**What you need to do:**
Give again, exactly as they appear, only the lines from the one containing "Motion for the" through the last line of the material below.

**Recorded data:**
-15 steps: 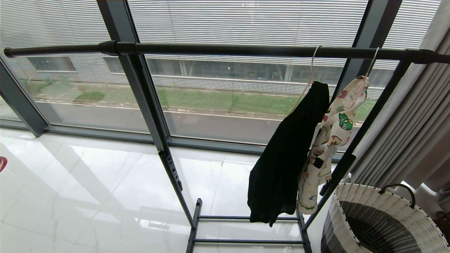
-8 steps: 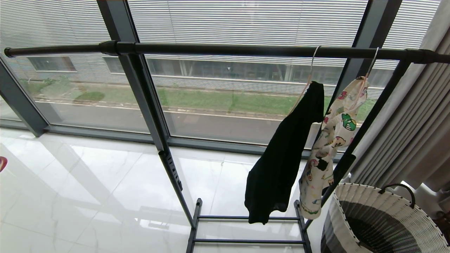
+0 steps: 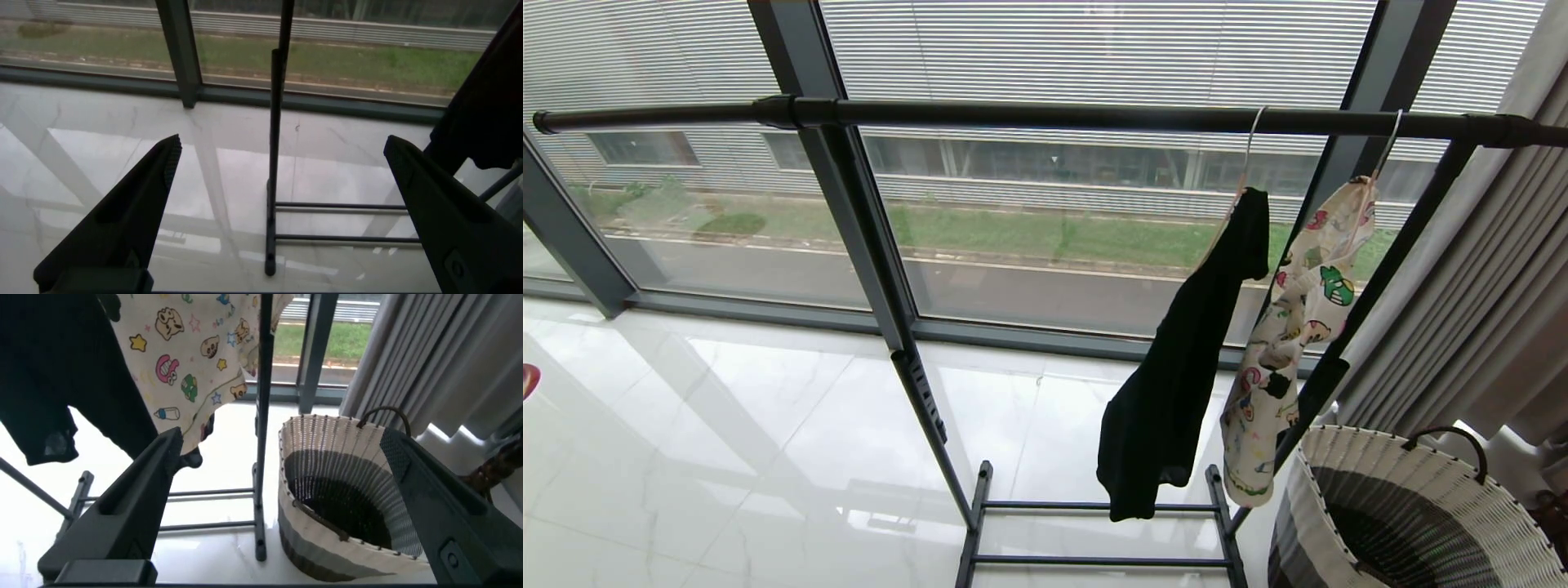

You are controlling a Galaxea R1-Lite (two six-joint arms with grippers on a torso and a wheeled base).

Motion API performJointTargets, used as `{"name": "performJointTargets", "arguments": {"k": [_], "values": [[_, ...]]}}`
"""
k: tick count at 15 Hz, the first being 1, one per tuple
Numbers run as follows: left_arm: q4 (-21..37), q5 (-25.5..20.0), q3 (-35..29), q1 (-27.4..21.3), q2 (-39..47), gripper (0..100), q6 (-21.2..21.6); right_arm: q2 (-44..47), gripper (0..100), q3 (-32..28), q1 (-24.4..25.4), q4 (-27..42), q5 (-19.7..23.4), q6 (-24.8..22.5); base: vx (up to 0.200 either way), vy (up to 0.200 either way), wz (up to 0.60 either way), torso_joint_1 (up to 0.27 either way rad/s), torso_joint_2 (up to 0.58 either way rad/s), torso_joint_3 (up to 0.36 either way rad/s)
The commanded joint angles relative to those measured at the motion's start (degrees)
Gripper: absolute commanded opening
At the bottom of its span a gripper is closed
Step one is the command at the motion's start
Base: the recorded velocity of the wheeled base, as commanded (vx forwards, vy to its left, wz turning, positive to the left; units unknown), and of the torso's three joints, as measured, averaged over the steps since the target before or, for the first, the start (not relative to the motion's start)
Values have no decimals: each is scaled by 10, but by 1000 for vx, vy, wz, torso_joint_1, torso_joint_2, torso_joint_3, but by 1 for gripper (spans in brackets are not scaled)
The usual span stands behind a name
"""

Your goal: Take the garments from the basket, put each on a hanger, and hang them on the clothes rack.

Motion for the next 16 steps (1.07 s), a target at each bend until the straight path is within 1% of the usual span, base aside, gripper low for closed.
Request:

**Result of the exercise:**
Motion for the next 16 steps (1.07 s), a target at each bend until the straight path is within 1% of the usual span, base aside, gripper low for closed.
Request:

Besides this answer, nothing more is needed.